LETS DIG IN

Note

NO HARDWARE REQUIRED, MUST BE INTERMEDIATE PYTHON PROGRAMMER

An advanced real-time detection system capable of recognizing multiple objects, hands, and faces within a video stream made using OpenCV, Mediapipe, coded in Python language. (Could be also done on a Pre-recorded video)

Video Example-

ObjDec.-.Made.with.Clipchamp.2.mp4

Note

Some objects may not get detected as I am using a pre trained dataset, But if you want to enter custom data for your project you can learn it by following my previous project where i have shown how you can enter your own data and implement them in a program.

**Project Info- **

This project involves developing an advanced real-time detection system capable of recognizing multiple objects, hands, and faces within a video stream. Leveraging the YOLOv5 model for object detection, MediaPipe for hand tracking, and OpenCV Haar Cascade for face detection, the system efficiently processes video feed from a webcam. This project demonstrates the integration of powerful computer vision tools and techniques to create a versatile and responsive detection system. The project also uses CUDA and cuDNN for GPU acceleration, ensuring the system operates with minimal lag, providing a smoother and faster user experience.

Project Requirements

**1. Programming Language: ** Python (Somewhere between 3.11 to 3.12) Download Python

2. Libraries and Frameworks i have used:

2.1 OpenCV Used for video capture, image processing, and Haar Cascade for face detection. Download

2.2 Torch (PyTorch): A deep learning framework used to load and run the YOLOv5 model. Download

2.3 YOLOv5 A state-of-the-art object detection model, known for its speed and accuracy. Not suggested to use any other version of Yolo. The YOLOv5 model can be easily integrated using PyTorch’s torch.hub.load() method torch.hub Documentation. YOLOv5 is known for its balance of accuracy and speed, making it suitable for real-time applications. Ensure the model weights are properly downloaded and stored in the correct directory. All About Yolo5 and Git clone/Download yolo5. Make sure Yolo5 is in the same directory where you will be saving the Pyhton script.

2.4 MediaPipe Utilized for real-time hand detection and tracking. Download

2.5 GStreamer An advanced pipeline-based multimedia framework used to ensure high-quality video input and output. Download, Note: Download both Runtime installer and Development installer, Let the program download the files in default directory. Note 2: Add GStreamer to the system PATH

(Go to System environement variables > Under system variables > Click on Path > Edit > New > Paste the path of bin folder of GStream)

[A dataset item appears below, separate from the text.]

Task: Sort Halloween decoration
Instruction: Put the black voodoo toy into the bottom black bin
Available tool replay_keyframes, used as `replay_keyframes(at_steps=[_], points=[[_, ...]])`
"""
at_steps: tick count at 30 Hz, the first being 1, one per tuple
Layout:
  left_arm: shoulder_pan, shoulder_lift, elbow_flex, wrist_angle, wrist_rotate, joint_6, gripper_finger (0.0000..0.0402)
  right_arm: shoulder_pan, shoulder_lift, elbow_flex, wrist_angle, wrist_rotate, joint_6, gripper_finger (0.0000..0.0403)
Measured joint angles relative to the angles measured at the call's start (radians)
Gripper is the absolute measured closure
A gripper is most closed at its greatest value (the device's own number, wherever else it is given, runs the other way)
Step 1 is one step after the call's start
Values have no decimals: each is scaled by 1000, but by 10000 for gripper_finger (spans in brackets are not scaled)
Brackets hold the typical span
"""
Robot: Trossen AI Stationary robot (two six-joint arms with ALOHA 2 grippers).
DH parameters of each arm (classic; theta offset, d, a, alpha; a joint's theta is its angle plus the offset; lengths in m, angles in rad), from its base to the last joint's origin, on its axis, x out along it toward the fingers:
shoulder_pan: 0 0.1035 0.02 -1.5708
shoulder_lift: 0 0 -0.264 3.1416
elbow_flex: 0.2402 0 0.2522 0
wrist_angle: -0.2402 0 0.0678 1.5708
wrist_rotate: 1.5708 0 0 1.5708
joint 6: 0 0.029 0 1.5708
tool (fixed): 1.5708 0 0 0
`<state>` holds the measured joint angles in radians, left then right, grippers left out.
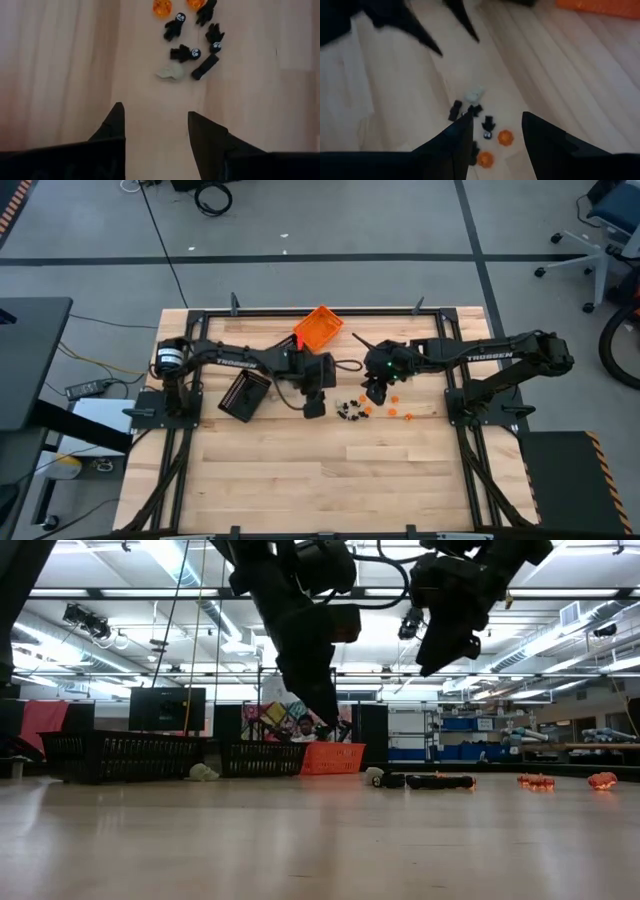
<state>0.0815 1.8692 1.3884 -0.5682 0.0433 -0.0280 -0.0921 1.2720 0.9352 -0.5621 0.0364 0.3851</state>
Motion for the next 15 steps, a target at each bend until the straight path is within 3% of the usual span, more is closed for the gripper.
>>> replay_keyframes(at_steps=[15], points=[[-39,-9,-8,169,-1,-112,285,-2,0,-9,32,4,15,230]])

to enable its use within Python and OpenCV. It is essential for enhancing video quality by using efficient codecs and pipelines.

2.6 CUDA and cuDNN: Libraries that enable GPU acceleration for deep learning tasks, improving the performance and responsiveness of the system. CUDA/cuDNN is also crucial for handling the computational demands of YOLOv5 and other deep learning tasks efficiently. If your Gpu supports CUDA CuDNN (/Nvidia Gpu does) Make sure to research and install CUDA that is perfect fit for your GPU, and Make sure to research and install cuDNN that is a perfect fit for your CUDA version.

3. Hardware Requirements:

GPU: NVIDIA GeForce RTX, with CUDA support for optimal performance.
CPU: A powerful processor to handle non-GPU accelerated tasks and manage multi-threading efficiently.
Memory: A minimum of 16GB of RAM is recommended to handle the intensive memory requirements of the model and video processing.

4. Prerequisites:

Intermediate Python Programming,
Basic Knowledge of Machine Learning(neural networks, models like YOLO, and experience with deep learning frameworks such as PyTorch),
Must know Computer Vision: Experience with OpenCV, image processing, and video capture techniques.
Understanding of GPU Acceleration: Basic knowledge of how to use GPU resources for deep learning tasks using CUDA and cuDNN.

Note

Make Sure your Directory Structure look like this- just use the integrated terminal for your directory and clone yolo5 repo there it self. Just to cross check make sure the yolo5 folder has (hubconf.py) , and inside yolo5 there will be a segment folder and inside that make sure you have (init.py).

LETS DIG IN

Step 1. Import libraries (Do read the documents i mentioned above if you are not familiar with these libraries).

import torch
import cv2
import numpy as np
import mediapipe as mp
import concurrent.futures

to install these libraries run this command in terminal

pip install torch opencv-python-headless numpy mediapipe

Quick Explanation- torch is use for loading the YOLOv5 model, which is used for our object detection. The torch library is part of PyTorch, a popular machine learning library. cv2 is a part of the OpenCV library, which is required for video capturing, image processing, and displaying the video feed. Numpy is a fundamental package for scientific computing in Python. It is used here for image and video data manipulation. Mediapipe is a library that was developed by Google for machine learning solutions like face and hand detection.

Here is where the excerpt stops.